Schwartz Chemical Company Building
A quick City Section story on the Schwartz Chemical Company Building (the former Pennsylvania Railroad Power Station) in Hunters Point yields some interesting details on the site’s development, for those who are interested in such neighborhoody things:
Posted: February 7th, 2005 | Filed under: QueensThe Long Island City skyline has but a few jewels. One, the Citigroup tower, is a tall skyscraper of aqua glass. Another is the old Pennsylvania Railroad Power Station, a brick survivor from 1909 with four smokestacks that sits in the shadow of two new condo towers.
As this Queens neighborhood experiences a revival, newer residents have championed the area’s industrial past. Last year, a cafe on Jackson Avenue called Ten63 began selling shirts depicting the power plant, its smokestacks adopting the mantle of a neighborhood icon.
But recently, some intrepid Web surfers on queenswest.com uncovered an application for a permit filed last month by a developer calling for “demolition of all 4 existing chimneys” of the plant, a prelude to converting the building for residential use. Community reaction, on the whole, has not been positive.
“It would basically disfigure the building,” said Monte Antrim, a co-owner of Ten63 and an architect. “At that point it’s really a lump of bricks.”
Mr. Antrim, along with his wife and co-owner, Talitha Whidbee, has begun a postcard campaign to get landmark status for the plant. “It is a critical part of the aesthetic character of the neighborhood and an important part of its history,” said Paul Parkhill, co-director of the educational group Place in History.

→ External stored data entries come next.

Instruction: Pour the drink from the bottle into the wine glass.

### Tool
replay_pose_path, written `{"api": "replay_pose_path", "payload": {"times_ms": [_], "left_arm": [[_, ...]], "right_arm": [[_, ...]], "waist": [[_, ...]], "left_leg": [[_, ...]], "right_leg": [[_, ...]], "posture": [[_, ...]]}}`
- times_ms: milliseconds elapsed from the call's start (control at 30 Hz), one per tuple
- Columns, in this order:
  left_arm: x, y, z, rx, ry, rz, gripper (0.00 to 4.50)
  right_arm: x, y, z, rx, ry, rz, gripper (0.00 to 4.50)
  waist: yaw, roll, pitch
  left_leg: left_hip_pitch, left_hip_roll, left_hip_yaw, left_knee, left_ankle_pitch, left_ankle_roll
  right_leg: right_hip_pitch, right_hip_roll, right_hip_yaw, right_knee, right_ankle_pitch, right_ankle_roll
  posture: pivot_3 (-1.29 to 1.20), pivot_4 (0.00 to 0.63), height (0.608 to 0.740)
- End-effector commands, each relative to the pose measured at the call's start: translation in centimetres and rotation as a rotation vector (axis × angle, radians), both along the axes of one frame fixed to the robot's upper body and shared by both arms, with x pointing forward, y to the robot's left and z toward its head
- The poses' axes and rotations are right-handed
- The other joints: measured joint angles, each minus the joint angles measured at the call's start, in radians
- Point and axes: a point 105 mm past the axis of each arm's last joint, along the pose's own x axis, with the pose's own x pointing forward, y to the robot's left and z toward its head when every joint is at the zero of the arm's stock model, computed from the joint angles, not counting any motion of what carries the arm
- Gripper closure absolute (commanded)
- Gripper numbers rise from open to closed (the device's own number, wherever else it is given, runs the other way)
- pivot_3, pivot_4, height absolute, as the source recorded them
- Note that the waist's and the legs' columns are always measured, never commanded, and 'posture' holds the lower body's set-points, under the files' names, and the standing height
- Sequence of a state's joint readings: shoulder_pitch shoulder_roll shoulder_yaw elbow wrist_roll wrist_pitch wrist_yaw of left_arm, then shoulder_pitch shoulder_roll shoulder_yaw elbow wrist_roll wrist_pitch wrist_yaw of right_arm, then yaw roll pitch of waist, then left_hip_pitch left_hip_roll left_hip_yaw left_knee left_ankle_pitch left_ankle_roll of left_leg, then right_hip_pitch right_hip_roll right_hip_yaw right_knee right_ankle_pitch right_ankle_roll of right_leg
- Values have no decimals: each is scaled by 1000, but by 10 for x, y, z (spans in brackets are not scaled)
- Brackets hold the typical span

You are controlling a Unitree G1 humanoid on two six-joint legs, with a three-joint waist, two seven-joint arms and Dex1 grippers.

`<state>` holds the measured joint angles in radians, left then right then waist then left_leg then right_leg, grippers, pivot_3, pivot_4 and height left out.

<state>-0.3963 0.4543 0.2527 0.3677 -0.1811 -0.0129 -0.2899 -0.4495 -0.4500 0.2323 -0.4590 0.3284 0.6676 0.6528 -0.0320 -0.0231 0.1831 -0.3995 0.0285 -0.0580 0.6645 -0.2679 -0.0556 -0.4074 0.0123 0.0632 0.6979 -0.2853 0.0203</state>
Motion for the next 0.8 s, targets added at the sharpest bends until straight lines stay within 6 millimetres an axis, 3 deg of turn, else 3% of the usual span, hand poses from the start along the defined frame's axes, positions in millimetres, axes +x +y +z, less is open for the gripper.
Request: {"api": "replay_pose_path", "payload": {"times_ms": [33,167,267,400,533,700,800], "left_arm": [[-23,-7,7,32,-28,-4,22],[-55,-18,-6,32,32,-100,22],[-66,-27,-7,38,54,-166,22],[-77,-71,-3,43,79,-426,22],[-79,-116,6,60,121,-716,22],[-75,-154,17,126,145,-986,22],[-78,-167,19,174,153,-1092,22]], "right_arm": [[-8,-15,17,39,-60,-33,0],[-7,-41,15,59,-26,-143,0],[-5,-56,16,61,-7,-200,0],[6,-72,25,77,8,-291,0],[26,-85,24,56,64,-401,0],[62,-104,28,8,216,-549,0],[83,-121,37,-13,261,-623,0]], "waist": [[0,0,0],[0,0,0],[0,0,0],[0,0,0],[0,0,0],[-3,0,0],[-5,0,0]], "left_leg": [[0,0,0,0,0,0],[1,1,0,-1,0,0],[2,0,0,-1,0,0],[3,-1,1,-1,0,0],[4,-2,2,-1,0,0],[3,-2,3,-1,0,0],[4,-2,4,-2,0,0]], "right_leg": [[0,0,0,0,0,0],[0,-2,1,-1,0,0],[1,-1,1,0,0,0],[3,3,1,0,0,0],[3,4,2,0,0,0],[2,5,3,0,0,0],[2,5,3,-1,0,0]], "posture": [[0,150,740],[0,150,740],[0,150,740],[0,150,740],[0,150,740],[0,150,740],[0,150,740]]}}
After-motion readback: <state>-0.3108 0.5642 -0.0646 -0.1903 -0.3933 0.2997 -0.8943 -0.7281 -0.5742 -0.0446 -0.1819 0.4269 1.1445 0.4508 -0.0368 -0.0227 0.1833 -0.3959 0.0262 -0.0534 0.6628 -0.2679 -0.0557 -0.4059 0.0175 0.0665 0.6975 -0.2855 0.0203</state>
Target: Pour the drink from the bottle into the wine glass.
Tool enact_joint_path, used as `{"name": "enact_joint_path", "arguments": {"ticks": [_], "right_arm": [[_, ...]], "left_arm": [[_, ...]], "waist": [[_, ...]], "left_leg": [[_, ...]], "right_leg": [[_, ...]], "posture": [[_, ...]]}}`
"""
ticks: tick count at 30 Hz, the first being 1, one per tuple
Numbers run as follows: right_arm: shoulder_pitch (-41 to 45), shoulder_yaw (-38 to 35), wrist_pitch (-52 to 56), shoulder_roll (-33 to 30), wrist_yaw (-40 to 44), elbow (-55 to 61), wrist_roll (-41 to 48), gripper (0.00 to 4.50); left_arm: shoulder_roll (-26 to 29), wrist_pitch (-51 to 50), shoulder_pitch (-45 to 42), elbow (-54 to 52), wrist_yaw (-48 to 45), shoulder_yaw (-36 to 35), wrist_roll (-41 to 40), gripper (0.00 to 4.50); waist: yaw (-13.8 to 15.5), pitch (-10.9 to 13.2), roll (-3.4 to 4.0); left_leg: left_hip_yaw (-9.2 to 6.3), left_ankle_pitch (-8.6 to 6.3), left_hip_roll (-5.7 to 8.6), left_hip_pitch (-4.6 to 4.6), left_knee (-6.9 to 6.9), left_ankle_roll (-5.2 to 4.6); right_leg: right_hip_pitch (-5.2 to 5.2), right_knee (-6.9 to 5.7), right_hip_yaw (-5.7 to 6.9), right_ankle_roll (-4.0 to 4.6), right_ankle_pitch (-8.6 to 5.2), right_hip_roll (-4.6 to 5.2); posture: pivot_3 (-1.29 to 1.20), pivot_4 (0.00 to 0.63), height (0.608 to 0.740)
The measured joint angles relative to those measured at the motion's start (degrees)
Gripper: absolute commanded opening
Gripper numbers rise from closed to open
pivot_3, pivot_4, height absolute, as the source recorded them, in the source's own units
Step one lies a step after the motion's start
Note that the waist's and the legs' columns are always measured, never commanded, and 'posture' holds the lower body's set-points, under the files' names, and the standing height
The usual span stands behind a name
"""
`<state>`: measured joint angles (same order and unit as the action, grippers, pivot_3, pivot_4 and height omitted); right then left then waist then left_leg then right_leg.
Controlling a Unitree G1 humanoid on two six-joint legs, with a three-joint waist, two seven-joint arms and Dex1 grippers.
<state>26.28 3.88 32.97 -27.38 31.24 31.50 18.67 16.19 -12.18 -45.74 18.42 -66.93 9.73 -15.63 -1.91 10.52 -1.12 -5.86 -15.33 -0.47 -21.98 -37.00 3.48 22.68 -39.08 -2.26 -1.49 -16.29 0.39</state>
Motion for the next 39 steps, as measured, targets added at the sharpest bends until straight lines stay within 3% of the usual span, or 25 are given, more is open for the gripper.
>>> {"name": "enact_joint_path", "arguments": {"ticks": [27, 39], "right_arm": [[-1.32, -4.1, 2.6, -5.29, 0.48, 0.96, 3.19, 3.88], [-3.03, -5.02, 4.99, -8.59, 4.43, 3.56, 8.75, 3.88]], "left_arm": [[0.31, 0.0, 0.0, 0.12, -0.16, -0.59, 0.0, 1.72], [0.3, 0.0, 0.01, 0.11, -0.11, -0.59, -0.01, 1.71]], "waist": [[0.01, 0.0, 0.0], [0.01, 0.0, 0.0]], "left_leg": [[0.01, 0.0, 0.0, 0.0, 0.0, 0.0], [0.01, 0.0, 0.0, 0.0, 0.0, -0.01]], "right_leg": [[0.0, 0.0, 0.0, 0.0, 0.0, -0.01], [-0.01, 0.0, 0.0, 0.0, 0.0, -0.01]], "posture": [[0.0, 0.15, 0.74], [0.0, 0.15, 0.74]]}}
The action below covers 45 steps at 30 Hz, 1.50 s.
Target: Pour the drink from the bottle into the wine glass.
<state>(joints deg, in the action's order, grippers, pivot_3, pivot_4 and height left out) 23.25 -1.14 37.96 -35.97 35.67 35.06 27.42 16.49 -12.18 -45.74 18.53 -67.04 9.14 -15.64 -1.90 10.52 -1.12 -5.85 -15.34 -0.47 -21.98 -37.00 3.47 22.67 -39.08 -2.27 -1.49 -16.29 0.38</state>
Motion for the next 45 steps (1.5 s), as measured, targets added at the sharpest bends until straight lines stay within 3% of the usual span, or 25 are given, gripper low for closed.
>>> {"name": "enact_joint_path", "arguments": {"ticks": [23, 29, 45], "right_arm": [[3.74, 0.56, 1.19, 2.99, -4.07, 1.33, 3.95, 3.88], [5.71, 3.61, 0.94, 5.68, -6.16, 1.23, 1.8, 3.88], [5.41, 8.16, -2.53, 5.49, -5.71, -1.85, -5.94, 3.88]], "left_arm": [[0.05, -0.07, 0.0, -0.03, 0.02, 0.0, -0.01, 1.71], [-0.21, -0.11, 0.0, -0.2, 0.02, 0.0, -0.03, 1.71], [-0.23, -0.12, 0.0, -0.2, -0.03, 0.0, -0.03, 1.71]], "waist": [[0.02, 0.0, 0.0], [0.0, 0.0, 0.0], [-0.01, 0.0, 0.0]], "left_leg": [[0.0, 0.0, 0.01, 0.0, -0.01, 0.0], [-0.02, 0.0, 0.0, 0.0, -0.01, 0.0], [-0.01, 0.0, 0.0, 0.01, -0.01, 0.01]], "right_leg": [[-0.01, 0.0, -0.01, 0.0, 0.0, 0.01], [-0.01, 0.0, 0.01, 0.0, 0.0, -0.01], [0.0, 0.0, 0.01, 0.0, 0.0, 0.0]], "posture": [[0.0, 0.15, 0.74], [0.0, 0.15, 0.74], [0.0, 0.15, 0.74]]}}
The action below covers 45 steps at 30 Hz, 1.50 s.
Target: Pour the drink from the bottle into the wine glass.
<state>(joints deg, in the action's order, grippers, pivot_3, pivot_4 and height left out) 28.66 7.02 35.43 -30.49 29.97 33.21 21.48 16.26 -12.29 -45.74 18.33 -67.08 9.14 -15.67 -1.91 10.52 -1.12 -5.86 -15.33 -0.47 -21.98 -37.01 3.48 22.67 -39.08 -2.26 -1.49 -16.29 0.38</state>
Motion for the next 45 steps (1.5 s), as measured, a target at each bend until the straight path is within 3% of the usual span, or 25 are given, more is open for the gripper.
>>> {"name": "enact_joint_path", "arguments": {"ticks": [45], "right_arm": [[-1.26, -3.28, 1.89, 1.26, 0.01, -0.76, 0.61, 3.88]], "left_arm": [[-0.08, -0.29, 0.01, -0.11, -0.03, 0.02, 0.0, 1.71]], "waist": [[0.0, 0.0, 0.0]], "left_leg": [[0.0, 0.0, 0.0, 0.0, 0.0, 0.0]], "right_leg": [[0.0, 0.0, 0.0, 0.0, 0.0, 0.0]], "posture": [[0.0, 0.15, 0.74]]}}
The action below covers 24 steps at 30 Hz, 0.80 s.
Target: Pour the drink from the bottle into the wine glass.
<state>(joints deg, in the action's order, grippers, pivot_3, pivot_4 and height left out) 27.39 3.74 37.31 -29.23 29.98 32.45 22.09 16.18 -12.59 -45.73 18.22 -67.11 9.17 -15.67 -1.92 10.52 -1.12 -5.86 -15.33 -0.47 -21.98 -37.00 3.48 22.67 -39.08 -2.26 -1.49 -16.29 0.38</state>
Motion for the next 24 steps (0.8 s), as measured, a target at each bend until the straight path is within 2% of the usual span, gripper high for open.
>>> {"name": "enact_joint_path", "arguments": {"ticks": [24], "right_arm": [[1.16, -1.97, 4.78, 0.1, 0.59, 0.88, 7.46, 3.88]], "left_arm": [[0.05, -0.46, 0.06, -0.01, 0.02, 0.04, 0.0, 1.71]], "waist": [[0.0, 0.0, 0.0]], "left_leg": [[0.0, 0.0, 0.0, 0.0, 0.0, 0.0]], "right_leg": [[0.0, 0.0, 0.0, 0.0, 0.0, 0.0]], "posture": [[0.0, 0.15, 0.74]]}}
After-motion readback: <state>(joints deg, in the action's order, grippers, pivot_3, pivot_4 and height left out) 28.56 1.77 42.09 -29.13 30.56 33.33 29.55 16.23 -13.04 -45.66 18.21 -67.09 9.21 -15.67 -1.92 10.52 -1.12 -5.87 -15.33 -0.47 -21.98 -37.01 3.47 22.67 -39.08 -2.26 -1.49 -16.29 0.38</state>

Despite the hubbub over the apparent demise of the smokestacks, the developer of the project said on Friday that he had no such plans. “We have no intention to take down the smokestacks,” said Cheskel Schwimmer, vice president of CGS Builders, a Brooklyn firm. “We want to try to preserve the smokestacks as much as possible.”
The intention behind applying for the permit, he said, was to get permission to remove small pieces of the smokestacks and incorporate them into the design.
To that end, Mr. Schwimmer and the architect he hired, Karl Fischer, have produced a rendering that includes a cube of glass resting on top of the existing building and attached to the smokestacks, which would actually become part of the new building and be equipped with windows. “We will both reinforce the smokestacks and create good living space within the building,” Mr. Schwimmer said.
For the time being, he and Mr. Fischer, who was the architect for the renovated Gretsch Building in Williamsburg, are working with the city’s departments of buildings and city planning to get the cube design approved. In the meantime, it seems that the smokestacks, beacons of Queens past, will continue to point their brown spires into the sky.